Although Arrow (Reference Arrow1963) necessarily limited his analysis to the role of incentives within ‘medical care’, today health economics, and more generally its policy discussion, has expanded the scope to the wider challenges of ‘health’, and even well-being. The importance of behavioural incentives for us lies in the fact that most health policy problems boil down to solving a behavioural question (or at times, a ‘problem’). Each question triggers a range of potential interventions. For example, in tackling tobacco-related harm, the policymaker could use a hard regulatory action such as a smoking ban, intervene in the price mechanism with a tobacco tax and/or modify the choice environment with controls on advertising, product accessibility or warning labels. Finding the best intervention (or a combination of interventions) is a behavioural question. Such decisions are fundamental to making real and lasting change, for organisations or for individuals. It is certainly not a trivial endeavour. It needs consideration of people’s beliefs, social commitments and contexts that rarely feature in standard analyses but which make all the difference to the effectiveness of policy interventions.

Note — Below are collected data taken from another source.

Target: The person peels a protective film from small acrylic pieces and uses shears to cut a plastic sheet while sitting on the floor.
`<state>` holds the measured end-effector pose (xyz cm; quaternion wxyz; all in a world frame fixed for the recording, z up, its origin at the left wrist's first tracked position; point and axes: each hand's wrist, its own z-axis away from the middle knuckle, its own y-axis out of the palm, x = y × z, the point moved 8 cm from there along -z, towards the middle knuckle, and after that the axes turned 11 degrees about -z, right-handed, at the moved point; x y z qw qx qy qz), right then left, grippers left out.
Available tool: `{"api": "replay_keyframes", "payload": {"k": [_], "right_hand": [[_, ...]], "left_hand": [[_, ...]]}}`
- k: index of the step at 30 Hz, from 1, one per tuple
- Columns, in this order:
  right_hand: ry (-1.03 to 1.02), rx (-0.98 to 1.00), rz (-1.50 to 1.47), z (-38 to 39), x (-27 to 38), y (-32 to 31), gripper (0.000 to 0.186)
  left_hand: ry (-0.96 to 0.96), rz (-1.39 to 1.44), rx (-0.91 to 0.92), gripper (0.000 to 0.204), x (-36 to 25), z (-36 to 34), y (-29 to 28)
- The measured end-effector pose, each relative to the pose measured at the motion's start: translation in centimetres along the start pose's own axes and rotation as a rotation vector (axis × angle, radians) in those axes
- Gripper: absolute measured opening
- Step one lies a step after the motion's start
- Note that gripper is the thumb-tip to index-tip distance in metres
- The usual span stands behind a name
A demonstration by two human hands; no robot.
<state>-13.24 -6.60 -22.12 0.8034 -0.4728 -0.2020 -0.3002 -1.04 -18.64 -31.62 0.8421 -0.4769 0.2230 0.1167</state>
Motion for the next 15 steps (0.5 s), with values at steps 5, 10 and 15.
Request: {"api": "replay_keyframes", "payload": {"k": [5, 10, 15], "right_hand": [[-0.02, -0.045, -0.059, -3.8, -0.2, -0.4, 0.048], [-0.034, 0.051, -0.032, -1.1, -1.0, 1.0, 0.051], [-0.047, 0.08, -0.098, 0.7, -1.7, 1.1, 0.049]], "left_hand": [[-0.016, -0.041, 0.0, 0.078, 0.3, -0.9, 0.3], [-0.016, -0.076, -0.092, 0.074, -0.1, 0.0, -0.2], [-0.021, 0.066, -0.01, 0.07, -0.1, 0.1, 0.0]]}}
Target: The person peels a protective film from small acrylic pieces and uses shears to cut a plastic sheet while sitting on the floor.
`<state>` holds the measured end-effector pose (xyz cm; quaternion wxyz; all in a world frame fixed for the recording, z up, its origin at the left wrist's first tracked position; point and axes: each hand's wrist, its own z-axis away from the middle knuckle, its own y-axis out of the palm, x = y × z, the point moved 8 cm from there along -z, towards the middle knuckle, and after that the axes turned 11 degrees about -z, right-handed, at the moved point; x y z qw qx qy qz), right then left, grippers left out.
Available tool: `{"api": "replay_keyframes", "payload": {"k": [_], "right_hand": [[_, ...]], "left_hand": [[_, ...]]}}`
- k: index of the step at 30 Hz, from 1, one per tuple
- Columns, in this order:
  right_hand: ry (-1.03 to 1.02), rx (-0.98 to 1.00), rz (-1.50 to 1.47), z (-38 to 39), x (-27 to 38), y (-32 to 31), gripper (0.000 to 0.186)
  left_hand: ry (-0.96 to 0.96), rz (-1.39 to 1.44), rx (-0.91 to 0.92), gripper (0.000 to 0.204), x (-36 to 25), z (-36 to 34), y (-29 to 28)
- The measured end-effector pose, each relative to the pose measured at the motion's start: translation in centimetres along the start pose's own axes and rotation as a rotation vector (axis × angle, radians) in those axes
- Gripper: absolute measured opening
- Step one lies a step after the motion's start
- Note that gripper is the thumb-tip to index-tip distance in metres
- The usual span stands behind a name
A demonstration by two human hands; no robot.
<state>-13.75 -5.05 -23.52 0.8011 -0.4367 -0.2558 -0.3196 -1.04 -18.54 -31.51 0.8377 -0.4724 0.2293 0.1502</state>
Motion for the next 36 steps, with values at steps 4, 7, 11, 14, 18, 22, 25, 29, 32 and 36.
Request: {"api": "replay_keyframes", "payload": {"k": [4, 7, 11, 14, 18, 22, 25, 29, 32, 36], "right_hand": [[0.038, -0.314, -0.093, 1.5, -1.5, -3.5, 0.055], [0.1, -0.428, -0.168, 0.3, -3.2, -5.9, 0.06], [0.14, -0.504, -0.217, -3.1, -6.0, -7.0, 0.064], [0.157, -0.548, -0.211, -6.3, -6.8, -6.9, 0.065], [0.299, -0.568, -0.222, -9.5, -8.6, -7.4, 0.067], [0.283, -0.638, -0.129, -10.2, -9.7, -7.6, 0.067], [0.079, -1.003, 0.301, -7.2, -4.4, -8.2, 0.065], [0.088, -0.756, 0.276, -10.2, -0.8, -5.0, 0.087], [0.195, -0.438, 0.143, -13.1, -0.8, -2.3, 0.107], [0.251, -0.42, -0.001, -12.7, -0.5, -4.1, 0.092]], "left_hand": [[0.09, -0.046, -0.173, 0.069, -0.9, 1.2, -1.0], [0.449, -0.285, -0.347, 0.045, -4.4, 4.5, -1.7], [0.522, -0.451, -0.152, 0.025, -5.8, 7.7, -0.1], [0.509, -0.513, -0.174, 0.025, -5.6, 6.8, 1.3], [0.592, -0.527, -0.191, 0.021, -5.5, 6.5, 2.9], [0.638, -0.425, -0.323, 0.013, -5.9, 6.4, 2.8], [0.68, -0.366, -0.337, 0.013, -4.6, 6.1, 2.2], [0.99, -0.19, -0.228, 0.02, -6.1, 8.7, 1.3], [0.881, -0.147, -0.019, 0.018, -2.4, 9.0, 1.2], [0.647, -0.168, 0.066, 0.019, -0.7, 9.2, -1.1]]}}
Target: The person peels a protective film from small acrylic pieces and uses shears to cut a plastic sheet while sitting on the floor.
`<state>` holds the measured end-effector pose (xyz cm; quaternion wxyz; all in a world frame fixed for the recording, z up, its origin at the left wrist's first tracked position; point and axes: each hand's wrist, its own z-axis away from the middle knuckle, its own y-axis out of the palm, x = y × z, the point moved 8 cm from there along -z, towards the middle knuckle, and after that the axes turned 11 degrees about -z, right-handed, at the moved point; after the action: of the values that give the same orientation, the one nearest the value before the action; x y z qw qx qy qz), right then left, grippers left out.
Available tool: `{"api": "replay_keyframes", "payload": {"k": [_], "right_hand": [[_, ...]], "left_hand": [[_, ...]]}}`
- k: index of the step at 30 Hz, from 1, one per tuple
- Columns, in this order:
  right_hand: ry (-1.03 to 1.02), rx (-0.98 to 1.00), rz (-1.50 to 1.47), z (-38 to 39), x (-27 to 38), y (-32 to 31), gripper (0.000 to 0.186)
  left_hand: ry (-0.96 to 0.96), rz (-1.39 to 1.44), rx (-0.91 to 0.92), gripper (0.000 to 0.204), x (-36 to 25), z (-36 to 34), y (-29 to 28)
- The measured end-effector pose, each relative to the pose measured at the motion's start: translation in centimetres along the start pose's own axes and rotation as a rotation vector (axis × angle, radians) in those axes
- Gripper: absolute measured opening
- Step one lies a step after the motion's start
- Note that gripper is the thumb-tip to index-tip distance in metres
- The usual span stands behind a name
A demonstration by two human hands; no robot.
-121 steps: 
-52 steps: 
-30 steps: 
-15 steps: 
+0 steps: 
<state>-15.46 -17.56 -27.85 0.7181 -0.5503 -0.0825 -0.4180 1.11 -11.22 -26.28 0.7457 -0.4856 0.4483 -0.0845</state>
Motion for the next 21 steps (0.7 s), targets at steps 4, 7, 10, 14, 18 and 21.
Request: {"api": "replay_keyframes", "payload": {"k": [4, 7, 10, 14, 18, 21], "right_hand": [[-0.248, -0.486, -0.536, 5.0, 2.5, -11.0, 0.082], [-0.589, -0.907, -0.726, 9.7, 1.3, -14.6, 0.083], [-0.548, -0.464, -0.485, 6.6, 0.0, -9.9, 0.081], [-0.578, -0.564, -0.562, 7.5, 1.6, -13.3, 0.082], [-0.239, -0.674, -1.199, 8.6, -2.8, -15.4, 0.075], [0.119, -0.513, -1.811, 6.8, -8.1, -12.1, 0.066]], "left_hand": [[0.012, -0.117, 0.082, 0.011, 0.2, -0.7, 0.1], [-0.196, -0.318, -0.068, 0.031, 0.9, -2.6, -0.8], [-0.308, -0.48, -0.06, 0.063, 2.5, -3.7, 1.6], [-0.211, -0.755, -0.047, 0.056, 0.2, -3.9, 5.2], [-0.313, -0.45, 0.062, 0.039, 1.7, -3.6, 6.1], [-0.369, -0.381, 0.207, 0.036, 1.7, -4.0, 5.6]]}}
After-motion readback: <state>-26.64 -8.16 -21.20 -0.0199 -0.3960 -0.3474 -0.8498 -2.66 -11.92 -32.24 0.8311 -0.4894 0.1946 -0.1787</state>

With the incorporation of behavioural insights, behavioral health economics can now justifiably be redefined as the science of ‘incentives in health and health care’. It can offer new tools for analysis and intervention design that complement past knowledge in health economics. This is as true for questions of health improvement as it is for questions of system efficiency and efficacy. Behavioural economics, far from replacing what we have come to know in health economics as a discipline, complements its foundations by relaxing some of its rigid assumptions. This implies the adoption of a more realistic depiction of motivation. It does, of course, make its mathematical formulation more complex, and sometimes really challenging as the diversity of social norms and behavioural constraints make a ‘one size fits all’ equilibrium impossible.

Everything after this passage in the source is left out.